The line containing "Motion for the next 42" marks the end: quote every line from the start of the records below through it, word for word.

## RECORDS TO PROCESS
'''

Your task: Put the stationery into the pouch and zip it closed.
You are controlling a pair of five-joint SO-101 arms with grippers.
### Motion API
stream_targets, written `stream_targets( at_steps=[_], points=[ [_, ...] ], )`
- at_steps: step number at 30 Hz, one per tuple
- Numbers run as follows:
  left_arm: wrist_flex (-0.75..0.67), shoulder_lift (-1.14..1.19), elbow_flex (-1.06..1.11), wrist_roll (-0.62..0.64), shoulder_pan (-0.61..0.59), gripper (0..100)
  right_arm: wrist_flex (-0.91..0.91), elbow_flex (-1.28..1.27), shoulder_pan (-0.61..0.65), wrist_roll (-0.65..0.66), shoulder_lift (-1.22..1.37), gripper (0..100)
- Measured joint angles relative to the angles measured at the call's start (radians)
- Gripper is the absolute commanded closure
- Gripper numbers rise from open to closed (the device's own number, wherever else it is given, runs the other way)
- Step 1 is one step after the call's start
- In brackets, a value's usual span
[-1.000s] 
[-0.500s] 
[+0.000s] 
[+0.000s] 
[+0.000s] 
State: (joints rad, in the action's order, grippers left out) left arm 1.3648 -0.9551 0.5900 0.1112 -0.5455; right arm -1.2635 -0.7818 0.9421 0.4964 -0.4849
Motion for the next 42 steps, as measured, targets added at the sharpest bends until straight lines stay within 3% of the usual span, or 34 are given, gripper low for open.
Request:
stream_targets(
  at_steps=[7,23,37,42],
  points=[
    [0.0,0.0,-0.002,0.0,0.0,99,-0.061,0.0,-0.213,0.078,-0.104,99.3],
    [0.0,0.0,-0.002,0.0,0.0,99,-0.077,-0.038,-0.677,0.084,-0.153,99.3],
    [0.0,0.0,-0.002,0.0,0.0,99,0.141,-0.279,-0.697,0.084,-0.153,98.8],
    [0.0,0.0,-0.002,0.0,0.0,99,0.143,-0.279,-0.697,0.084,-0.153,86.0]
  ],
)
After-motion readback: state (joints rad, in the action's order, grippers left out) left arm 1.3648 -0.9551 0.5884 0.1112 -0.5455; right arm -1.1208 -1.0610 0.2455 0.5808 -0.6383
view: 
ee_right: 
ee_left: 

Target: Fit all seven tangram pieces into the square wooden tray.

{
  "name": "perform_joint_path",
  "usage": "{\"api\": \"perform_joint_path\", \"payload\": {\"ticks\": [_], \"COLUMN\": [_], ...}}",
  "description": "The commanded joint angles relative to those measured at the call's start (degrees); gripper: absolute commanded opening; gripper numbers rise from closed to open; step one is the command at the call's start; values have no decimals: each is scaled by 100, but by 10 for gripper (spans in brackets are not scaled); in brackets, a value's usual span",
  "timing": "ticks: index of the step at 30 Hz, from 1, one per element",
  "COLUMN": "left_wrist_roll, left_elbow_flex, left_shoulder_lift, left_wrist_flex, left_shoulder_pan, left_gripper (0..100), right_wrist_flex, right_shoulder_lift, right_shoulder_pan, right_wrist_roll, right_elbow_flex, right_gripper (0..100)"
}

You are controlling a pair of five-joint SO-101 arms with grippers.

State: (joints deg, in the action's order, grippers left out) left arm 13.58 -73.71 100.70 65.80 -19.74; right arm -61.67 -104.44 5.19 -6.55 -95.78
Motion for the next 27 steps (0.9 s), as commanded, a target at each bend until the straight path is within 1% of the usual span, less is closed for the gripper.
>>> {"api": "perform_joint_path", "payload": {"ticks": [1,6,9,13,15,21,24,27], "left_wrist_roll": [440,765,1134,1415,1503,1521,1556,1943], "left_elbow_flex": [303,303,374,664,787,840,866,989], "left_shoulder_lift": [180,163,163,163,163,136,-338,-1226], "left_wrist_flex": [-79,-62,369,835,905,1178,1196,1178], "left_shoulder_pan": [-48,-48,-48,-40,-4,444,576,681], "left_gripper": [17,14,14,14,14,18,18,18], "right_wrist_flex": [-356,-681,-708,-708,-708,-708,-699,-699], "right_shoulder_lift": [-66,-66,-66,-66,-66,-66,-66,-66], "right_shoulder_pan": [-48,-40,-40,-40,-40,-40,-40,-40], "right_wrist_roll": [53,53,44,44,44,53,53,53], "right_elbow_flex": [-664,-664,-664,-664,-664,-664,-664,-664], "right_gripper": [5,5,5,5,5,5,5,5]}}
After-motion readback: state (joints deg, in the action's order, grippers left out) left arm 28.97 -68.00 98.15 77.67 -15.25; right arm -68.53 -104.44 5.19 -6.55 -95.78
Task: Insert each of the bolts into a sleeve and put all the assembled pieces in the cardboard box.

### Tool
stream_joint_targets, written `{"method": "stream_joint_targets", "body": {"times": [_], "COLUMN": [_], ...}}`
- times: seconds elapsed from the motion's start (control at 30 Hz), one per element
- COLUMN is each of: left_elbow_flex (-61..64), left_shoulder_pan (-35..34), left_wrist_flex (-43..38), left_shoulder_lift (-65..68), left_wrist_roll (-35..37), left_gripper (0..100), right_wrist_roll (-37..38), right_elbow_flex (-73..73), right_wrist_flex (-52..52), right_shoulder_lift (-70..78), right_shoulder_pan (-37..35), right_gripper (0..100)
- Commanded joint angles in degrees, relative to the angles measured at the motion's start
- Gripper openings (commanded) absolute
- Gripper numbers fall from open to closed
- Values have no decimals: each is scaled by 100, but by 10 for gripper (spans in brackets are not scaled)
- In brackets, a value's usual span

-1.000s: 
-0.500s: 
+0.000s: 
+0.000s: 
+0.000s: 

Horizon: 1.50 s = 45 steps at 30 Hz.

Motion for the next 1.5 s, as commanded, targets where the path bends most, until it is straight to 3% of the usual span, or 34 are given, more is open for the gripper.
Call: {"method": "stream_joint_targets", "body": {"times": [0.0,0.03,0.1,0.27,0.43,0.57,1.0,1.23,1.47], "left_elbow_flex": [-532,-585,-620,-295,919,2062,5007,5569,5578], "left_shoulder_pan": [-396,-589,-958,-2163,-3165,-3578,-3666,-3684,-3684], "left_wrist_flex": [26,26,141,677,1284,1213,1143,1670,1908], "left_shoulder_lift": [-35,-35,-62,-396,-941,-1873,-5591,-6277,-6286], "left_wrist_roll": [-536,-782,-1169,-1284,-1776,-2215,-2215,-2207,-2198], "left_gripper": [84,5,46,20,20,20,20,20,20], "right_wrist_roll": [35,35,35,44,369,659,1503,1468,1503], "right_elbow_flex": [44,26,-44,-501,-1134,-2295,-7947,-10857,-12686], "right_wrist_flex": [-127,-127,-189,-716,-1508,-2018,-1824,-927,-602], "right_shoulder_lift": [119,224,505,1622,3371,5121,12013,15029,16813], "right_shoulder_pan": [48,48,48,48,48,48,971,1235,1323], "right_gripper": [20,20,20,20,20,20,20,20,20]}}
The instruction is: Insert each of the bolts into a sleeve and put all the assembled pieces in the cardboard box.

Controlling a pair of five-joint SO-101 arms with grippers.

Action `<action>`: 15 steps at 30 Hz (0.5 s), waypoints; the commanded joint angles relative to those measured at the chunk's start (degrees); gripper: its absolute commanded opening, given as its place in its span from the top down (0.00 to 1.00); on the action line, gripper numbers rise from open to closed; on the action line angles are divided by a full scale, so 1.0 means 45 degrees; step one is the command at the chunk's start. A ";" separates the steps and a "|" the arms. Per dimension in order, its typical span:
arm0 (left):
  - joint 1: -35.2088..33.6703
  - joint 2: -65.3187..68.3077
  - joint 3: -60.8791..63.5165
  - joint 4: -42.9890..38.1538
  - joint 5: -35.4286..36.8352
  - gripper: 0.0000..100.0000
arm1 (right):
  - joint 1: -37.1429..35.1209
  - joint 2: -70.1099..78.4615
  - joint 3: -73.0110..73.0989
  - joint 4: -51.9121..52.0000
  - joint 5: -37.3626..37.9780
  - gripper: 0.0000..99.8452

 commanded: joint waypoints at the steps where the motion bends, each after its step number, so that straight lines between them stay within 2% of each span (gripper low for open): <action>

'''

## RESULT OF THIS TASK
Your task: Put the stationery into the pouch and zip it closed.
You are controlling a pair of five-joint SO-101 arms with grippers.
### Motion API
stream_targets, written `stream_targets( at_steps=[_], points=[ [_, ...] ], )`
- at_steps: step number at 30 Hz, one per tuple
- Numbers run as follows:
  left_arm: wrist_flex (-0.75..0.67), shoulder_lift (-1.14..1.19), elbow_flex (-1.06..1.11), wrist_roll (-0.62..0.64), shoulder_pan (-0.61..0.59), gripper (0..100)
  right_arm: wrist_flex (-0.91..0.91), elbow_flex (-1.28..1.27), shoulder_pan (-0.61..0.65), wrist_roll (-0.65..0.66), shoulder_lift (-1.22..1.37), gripper (0..100)
- Measured joint angles relative to the angles measured at the call's start (radians)
- Gripper is the absolute commanded closure
- Gripper numbers rise from open to closed (the device's own number, wherever else it is given, runs the other way)
- Step 1 is one step after the call's start
- In brackets, a value's usual span
[-1.000s] 
[-0.500s] 
[+0.000s] 
[+0.000s] 
[+0.000s] 
State: (joints rad, in the action's order, grippers left out) left arm 1.3648 -0.9551 0.5900 0.1112 -0.5455; right arm -1.2635 -0.7818 0.9421 0.4964 -0.4849
Motion for the next 42 steps, as measured, targets added at the sharpest bends until straight lines stay within 3% of the usual span, or 34 are given, gripper low for open.

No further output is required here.